In the 80's there where some of the custom haying outfits in the San Joaquin Valley where putting 5th wheel hitches on balers and using Jeeps to pull them.

When I pull a baler with my White 2-60 I always us the throttle pedal.So far 90% of all balers here have there own engine, so us a gear that will do 6 to 10 miles an hour wide open and then idle way back with the tractor hay gets light or to turn at the end of the field step on the gas.But I think Agco was the last of the big companies making a baler with a engine and they where not making any more after this year.


----------



## jeff outwest (Sep 13, 2009)

Here is a Hesston set up for pulling with a pickup or Jeep. My brother uses a 1 1/2 ton truck I know he has less than $10K in it and he put hydraulics on to move the tongue on his 370 Freeman I tried to post a pic but I failed/


----------



## Go for 300 (Jan 21, 2013)

Jeff, is that set up in Malin?


----------



## jeff outwest (Sep 13, 2009)

He is in Newell. That baler is California Tractors for sale


----------



## Go for 300 (Jan 21, 2013)

The tractor? Or baler? Is for sale? Guess I am confused


----------



## jeff outwest (Sep 13, 2009)

The baler is on CaliforniaTractors,com for sale. Looks to me to be parked in a spud shed. The are Tugger Pickups for sale every winter on BIDCAL.com Wouldn't take too much to convert a pickup to a tugger. A torch and a welder and a couple days a guy would have her done.


----------



## Go for 300 (Jan 21, 2013)

I get it now. I think I saw that very baler in cellar not too long ago. I will check out that site


----------



## deadmoose (Oct 30, 2011)

Learn something new every day.
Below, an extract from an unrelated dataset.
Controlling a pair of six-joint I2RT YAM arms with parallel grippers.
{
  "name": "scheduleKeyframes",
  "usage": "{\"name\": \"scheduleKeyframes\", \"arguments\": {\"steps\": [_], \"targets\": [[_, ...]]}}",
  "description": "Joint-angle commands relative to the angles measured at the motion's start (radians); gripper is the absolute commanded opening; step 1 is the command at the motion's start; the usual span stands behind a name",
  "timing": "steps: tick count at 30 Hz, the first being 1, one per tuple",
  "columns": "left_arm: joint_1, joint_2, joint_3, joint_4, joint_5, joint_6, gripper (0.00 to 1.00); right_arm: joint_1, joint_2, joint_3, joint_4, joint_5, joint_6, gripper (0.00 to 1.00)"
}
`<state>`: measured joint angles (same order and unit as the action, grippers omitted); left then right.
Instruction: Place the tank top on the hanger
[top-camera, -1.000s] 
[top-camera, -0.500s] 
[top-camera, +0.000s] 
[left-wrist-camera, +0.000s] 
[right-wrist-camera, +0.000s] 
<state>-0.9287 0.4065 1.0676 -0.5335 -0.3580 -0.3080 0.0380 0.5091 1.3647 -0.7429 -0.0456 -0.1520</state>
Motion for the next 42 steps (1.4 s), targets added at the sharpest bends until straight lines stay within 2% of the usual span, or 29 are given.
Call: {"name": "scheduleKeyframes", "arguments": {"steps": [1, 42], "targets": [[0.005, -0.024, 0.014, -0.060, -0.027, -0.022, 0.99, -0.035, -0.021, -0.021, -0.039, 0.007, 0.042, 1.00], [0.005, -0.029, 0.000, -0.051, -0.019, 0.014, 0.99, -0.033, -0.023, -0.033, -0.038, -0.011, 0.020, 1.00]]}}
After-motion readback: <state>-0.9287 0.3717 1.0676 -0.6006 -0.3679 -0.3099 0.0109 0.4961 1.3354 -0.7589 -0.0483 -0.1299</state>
Never seen anything like that HERE. I can see truck getting stuck real quick in certain conditions. Guessing THERE ground is rarely a tad soft when baling?


----------



## Bgriffin856 (Nov 13, 2013)

deadmoose said:


> Learn something new every day. Never seen anything like that HERE. I can see truck getting stuck real quick in certain conditions. Guessing THERE ground is rarely a tad soft when baling?
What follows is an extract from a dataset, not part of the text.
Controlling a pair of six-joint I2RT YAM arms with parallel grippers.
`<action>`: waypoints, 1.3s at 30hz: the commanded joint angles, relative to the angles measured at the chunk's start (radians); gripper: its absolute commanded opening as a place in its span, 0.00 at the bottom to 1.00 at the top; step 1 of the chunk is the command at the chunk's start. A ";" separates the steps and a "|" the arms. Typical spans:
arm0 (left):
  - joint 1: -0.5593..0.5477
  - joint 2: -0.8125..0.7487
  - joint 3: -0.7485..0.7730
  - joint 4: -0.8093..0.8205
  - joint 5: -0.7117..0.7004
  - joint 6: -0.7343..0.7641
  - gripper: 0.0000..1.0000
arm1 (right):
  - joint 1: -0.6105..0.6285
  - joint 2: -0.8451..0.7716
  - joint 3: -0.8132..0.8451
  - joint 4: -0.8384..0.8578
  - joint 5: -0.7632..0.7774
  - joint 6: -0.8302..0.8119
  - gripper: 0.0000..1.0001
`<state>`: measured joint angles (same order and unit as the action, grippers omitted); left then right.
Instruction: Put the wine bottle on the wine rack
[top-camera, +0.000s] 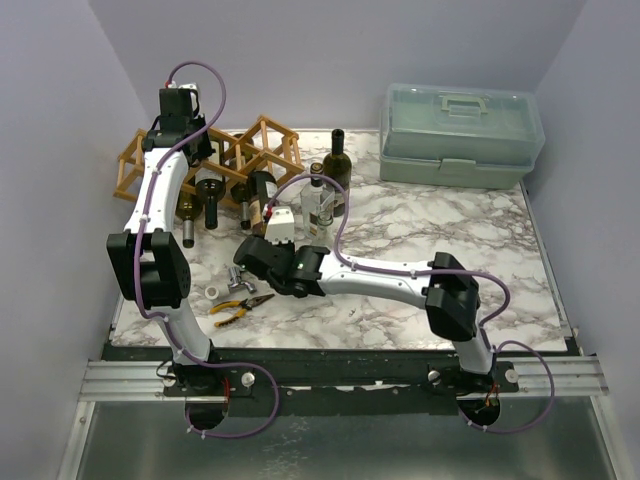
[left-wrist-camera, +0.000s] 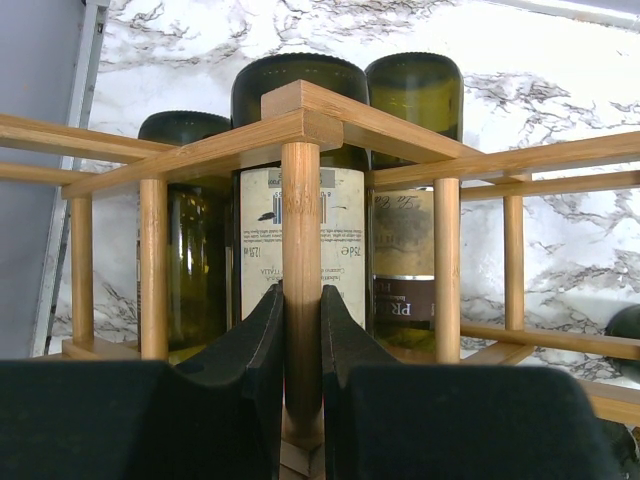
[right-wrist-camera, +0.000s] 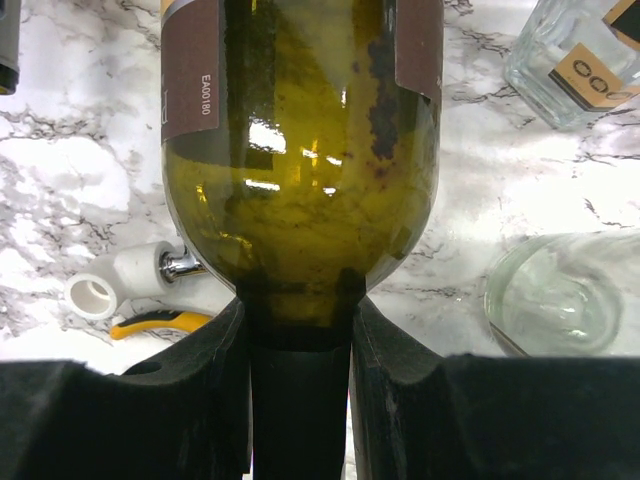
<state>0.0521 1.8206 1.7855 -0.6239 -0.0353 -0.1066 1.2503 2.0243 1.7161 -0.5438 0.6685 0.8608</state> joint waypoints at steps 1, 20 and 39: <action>0.011 0.025 -0.026 -0.031 -0.058 0.047 0.00 | -0.007 0.031 0.102 -0.044 0.126 0.053 0.00; 0.011 0.013 -0.040 -0.031 -0.029 0.077 0.00 | -0.074 0.147 0.270 -0.061 0.127 -0.072 0.01; 0.011 0.011 -0.042 -0.033 -0.002 0.086 0.00 | -0.217 0.333 0.591 -0.094 0.032 -0.246 0.01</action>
<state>0.0513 1.8194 1.7760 -0.6071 -0.0341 -0.0612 1.0527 2.3482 2.2326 -0.7055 0.6598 0.6628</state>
Not only that but here the clowns cant even maintain a smooth road. Main state maintained roads are alright but dirt roads are poor. Im sure if you follwed me hauling silage wagons or any other equipment with just a tractor you'd think I was drunk....but nope just trying to miss potholes. Get pretty good at it after awhile. Learn alot about the road itself


----------



## JD3430 (Jan 1, 2012)

When I was in the Temecula CA area, the weather seemed like it was always very dry. The hay fields were enormous annd pretty flat. I can see how a truck could be used like that in those areas. 
One thing that never ceases to amaze me about farming is how different it is from one region to another.


----------



## hay hauler (Feb 6, 2010)

Seams to be more and more commin around here.
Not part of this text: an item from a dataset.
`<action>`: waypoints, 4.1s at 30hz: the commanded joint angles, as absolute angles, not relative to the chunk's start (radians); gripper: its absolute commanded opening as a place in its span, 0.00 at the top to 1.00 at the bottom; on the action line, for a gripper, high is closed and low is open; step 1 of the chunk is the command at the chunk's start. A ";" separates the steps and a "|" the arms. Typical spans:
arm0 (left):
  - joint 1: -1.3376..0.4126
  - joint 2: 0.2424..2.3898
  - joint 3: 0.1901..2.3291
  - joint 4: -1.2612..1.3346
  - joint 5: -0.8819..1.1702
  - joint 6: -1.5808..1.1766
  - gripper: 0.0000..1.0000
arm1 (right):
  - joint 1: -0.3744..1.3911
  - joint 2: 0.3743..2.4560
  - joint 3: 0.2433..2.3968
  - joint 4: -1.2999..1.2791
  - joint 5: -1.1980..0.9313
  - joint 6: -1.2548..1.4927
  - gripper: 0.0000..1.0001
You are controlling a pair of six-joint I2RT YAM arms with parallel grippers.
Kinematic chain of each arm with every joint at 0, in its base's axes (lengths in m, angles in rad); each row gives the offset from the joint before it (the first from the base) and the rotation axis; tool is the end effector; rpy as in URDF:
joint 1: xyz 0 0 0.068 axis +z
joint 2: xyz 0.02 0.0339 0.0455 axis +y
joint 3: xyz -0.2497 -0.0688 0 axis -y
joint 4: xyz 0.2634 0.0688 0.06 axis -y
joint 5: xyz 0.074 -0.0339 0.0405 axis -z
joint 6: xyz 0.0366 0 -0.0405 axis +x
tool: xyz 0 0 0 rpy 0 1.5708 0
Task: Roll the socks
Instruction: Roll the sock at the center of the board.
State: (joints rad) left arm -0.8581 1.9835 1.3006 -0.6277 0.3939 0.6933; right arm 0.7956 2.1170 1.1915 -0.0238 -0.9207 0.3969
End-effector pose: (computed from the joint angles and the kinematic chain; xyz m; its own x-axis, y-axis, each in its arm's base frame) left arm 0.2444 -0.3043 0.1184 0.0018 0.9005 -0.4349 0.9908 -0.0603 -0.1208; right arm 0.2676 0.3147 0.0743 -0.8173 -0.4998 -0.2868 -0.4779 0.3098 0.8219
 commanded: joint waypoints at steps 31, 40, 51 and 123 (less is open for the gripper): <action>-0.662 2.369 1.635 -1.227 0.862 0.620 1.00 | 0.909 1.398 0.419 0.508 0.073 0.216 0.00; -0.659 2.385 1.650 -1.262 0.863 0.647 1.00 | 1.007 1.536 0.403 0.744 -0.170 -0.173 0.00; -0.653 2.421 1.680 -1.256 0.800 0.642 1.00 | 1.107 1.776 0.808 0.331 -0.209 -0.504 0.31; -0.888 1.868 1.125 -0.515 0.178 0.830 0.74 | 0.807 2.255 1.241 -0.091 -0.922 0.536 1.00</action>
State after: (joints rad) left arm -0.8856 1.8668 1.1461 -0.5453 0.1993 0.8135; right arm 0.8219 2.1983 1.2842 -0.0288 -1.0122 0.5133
A nice old truck cost 3-5k? pluss A/C and a radio, cut them down, use them up get a new one.

Fast transport speeds, parts are cheep and plentiful for the Ford, Dodge, Chevy stuff, evin on the weekend.

And ya, least on the dry side of oregon trucks in fields are not a big problem at all. And one with 4x4 would do all ya need 99% of the time.

Seams like a disen't cab tractor is 12-15k+...?

Hired help wants a/c and radios. Just part of the future i suppose. Heck filtered air and climate control is better for ya.


----------